It has two wrappers for coordinate transform, UnboundedSparseDenseGrid for potentially dynamically increasing metric scenes, and BoundedSparseDenseGrid for scenes bounded in unit cubes. Trilinear interpolation and double backward are implemented to support differentiable gradient computation. All these modules can be converted to and from state dicts by serializing the underlying hash map.

The SparseDenseGrid does a good job without an MLP in fast reconstruction tasks (e.g. RGB-D fusion, differentiable volume rendering with a decent initialization), but with an MLP, there seem no advantages in comparison to Instant-NGP as of now. Potential extensions in this line are still in progress.

Demo: RGB-D fusion [PAMI 22]

RGB-D fusion takes in posed RGB-D images and creates colorized mesh, raw and filtered. Here, depth can either be sensor depth, or generated from a monocular depth prediction model (e.g. omnidata) with calibrated scales via COLMAP. Example datasets can be downloaded at Google Drive. Instructions for custom datasets will be available soon.

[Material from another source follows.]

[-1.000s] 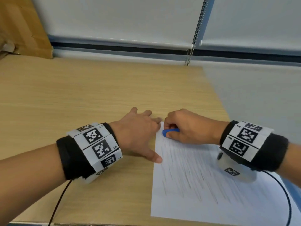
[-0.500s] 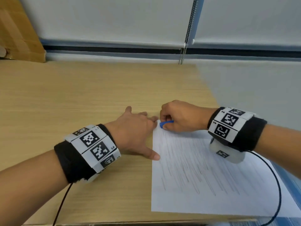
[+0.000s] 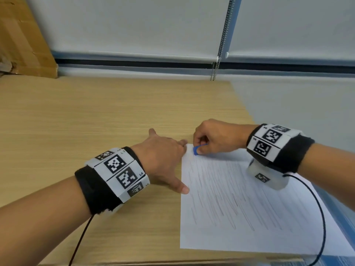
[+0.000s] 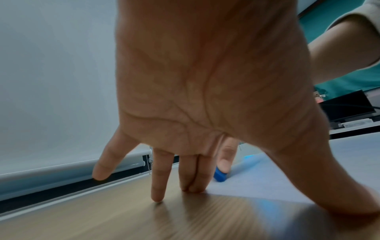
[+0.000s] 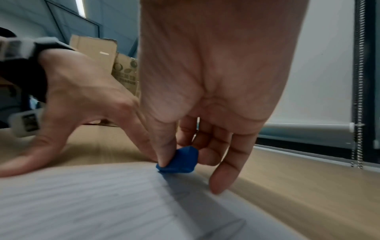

These datasets are organized by

- image/ # for RGB images [jpg|png]
- depth/ # for sensor depth [optional, png]
- omni_depth/ # for learned depth generated from RGB [npy]
- depth_scales.txt # calculated between learned depth and SfM
- omni_normal/ # for learned normals generated from RGB [optional, npy]
- poses.txt
- intrinsic.txt

To run the demo,

# Unbounded scenes, sensor depth
python demo/rgbd_fusion.py --path /path/to/dataset/samples --voxel_size 0.015 --depth_type sensor

# Bounded scenes, learned depth
python demo/rgbd_fusion.py --path /path/to/dataset/samples --resolution 512 --depth_type learned

Demo: surface refinement [CVPR 23]

With learned depth, the fusion result is usually noisy. We can apply volume rendering to further optimize the shape:

python demo/train_scene_recon.py --path /path/to/dataset/samples --voxel_size 0.015 --depth_type learned

We start with a local 7x7x7 Gaussian filter to smooth the initialization.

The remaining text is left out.